**Work instruction:** A single stretch of the material below is to be transcribed exactly, starting at the line with "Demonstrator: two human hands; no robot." and ending after the line with "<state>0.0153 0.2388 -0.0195".

**Supplied material:**
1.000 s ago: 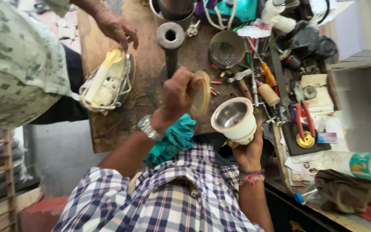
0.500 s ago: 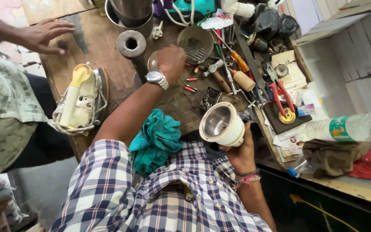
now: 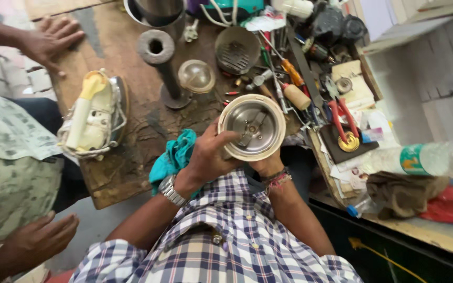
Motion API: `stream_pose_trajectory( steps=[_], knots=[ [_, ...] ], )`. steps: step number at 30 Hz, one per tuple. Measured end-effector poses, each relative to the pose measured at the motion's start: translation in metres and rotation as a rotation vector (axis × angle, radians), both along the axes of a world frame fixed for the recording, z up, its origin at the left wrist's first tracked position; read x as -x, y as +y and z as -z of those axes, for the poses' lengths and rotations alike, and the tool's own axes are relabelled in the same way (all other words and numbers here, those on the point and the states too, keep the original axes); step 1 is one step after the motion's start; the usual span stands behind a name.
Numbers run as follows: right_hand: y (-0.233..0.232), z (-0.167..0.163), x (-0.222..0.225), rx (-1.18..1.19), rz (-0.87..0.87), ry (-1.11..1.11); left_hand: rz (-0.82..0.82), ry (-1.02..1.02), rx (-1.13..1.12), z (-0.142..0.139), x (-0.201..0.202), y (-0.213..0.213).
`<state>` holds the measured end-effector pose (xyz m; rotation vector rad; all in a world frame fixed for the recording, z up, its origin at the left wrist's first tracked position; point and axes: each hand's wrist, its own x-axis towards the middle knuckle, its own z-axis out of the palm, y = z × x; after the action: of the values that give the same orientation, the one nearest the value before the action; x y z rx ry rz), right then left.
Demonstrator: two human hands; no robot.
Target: The person disassembles a small appliance, removes internal components, and uses pliers to adjust parts inside the housing. They then reassemble the unit and place it on the workbench.
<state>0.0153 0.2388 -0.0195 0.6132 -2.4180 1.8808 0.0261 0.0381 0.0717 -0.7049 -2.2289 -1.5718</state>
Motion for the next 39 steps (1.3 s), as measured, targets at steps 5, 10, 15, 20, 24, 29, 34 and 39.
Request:
stream_pose_trajectory(
  steps=[5, 10, 15, 20, 24, 29, 34, 39],
  knots=[
    [-0.003, 0.042, 0.030, 0.934, -0.226, -0.654, 0.049, 0.151, 0.119, -0.010, 0.010, -0.008],
    [0.008, 0.051, 0.020, 1.192, -0.215, -0.725, 0.146, 0.153, 0.178, -0.014, 0.013, -0.004],
    [0.012, 0.042, 0.015, 1.412, -0.231, -0.771, 0.196, 0.171, 0.194, -0.012, 0.014, 0.000],
    [0.019, 0.038, 0.020, 1.500, -0.295, -0.800, 0.211, 0.182, 0.184, -0.014, 0.018, 0.001],
    [0.021, 0.039, 0.019, 1.497, -0.290, -0.810, 0.218, 0.176, 0.188, -0.018, 0.020, 0.001],
    [0.022, 0.037, 0.018, 1.491, -0.283, -0.823, 0.212, 0.194, 0.180, -0.018, 0.019, 0.000],
    [0.019, 0.031, 0.018, 1.485, -0.274, -0.832, 0.214, 0.204, 0.179, -0.021, 0.020, 0.000],
    [0.017, 0.024, 0.018, 1.475, -0.261, -0.843, 0.204, 0.202, 0.177, -0.019, 0.020, 0.000]
  ],
)
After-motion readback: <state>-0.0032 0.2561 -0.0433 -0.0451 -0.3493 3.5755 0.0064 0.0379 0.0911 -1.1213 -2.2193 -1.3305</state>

**Response area:**
Demonstrator: two human hands; no robot.
Target: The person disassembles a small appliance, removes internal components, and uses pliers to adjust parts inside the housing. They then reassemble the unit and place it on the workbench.
<state>0.0153 0.2388 -0.0195 0.6132 -2.4180 1.8808 0.0261 0.0381 0.0717 -0.7049 -2.2289 -1.5718</state>

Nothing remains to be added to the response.